Jacques Vert lost some of Tuesday's exuberance following the Littlewoods link, falling 8p to 45.5p, but Verity, ahead of expected bullish comment on its new sound system, rose 4p to 33.5p.

Pan Andean, the explorer, gained 3p to 62.5p on seemingly incorrect rumours a drilling statement was being prepared. The company, which is still examining data collected from last year's dry well, is preparing its interim announcement, which could be encouraging.

Kenmare Resources, which has found a rich gold seam at Niassa in Mozambique, firmed to 35p; there is talk of a cash offer from BHP, the Australian giant with which Kenmare has trading links.

Wickes, the struggling do-it-yourself group, perked up a little as some took the view the rights issue, due to close soon, was attracting a good take-up. The ordinary shares put on 5p to 166.5p and the nil paid rights 5p to 16.5p. Schroders acquired 4 million shares, lifting its stake to 16.47 per cent.

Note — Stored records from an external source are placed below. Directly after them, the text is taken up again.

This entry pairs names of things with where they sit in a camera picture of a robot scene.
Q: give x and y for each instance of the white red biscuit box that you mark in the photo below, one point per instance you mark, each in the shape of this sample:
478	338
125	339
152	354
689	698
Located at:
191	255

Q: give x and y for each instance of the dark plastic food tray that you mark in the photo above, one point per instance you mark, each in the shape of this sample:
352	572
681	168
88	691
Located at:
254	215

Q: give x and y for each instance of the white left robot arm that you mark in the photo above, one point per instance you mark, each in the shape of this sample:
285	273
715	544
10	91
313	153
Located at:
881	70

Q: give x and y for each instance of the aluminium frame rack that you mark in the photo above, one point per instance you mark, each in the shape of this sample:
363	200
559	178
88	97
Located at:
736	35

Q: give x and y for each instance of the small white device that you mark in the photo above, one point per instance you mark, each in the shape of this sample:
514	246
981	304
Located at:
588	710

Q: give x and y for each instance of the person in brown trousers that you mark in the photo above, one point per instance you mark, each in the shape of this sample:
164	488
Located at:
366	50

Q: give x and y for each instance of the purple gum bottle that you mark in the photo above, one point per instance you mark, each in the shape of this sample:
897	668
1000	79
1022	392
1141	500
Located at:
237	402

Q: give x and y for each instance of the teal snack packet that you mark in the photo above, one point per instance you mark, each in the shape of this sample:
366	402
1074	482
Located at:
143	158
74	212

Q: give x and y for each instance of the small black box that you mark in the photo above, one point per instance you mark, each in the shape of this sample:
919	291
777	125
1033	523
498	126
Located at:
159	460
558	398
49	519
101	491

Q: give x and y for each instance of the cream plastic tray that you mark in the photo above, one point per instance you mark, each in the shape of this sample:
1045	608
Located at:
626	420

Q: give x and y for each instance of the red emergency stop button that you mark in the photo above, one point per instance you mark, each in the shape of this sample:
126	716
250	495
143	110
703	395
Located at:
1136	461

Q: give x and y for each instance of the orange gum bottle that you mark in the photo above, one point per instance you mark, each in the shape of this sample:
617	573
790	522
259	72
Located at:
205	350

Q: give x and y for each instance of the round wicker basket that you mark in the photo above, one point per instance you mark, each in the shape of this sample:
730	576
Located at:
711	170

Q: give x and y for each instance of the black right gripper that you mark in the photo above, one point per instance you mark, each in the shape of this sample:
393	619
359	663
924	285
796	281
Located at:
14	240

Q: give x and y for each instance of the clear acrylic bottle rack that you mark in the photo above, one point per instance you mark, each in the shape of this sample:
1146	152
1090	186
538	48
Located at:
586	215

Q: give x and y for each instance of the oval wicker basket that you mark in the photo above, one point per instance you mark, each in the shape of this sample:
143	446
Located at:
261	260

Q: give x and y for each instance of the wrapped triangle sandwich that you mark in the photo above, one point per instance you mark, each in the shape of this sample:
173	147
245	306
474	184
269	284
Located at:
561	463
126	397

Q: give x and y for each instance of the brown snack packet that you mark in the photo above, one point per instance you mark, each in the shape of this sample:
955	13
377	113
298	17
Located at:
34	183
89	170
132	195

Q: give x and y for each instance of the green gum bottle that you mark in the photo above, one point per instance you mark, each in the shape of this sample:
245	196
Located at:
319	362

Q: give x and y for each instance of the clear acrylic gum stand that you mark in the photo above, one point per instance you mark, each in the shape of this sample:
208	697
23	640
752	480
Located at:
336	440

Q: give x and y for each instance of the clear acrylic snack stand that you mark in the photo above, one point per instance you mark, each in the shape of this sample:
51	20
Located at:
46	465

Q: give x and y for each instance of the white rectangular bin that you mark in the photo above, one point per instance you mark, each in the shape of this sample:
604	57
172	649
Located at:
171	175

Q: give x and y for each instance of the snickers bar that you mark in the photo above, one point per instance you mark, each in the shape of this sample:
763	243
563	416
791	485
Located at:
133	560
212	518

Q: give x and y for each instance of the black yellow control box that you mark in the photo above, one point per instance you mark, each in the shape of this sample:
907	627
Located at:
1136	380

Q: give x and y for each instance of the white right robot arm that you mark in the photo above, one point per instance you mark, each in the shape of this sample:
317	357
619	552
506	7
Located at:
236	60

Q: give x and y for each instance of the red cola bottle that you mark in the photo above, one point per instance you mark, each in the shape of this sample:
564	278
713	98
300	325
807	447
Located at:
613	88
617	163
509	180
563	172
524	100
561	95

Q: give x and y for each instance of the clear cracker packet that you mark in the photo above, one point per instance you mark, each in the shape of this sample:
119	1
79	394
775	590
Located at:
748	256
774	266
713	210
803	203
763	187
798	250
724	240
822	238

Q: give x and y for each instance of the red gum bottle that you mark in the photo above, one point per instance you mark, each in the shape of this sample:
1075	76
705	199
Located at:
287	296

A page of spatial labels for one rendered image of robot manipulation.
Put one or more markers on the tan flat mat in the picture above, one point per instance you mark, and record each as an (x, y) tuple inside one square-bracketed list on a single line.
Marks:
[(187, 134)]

Critchley, an electronic component group, slumped 112.5p to 797.5p on the suspicion its margins were under pressure from the strength of sterling.

Thomas Jourdan, the Corby trouser press mini-conglomerate, jumped 7.5p to 46p. David Abell, who sold Suter to Ascot Holdings, hasbought 2.8 per cent; investors connected with Mr Abell have a further 1.7 per cent. The former Suter chief has denied he plans a bid for Jourdan.

Taking Stock

Monument Oil & Gas jumped 8p to 80.75p. The shares, which normally change a copper at a time, were encouraged by a move into little-known Turkemenistan. With Mobil, the US giant, it will help develop the country's flagging oil industry. There are suggestions of huge oil stocks in Turkemenistan, with some talking of 6 billion barrels. One analyst calculated that if the reserves were 1 billion barrels it would be worth 35p a share to Monument.

Fishers International, firm at 14p, is attracting attention. The loss adjuster and claims manager is believed to be trading well and should produce profits of pounds 1.7m last year with stockbroker Collins Stewart looking for pounds 2.5m this. In relation to other financial groups the shares are not expensive.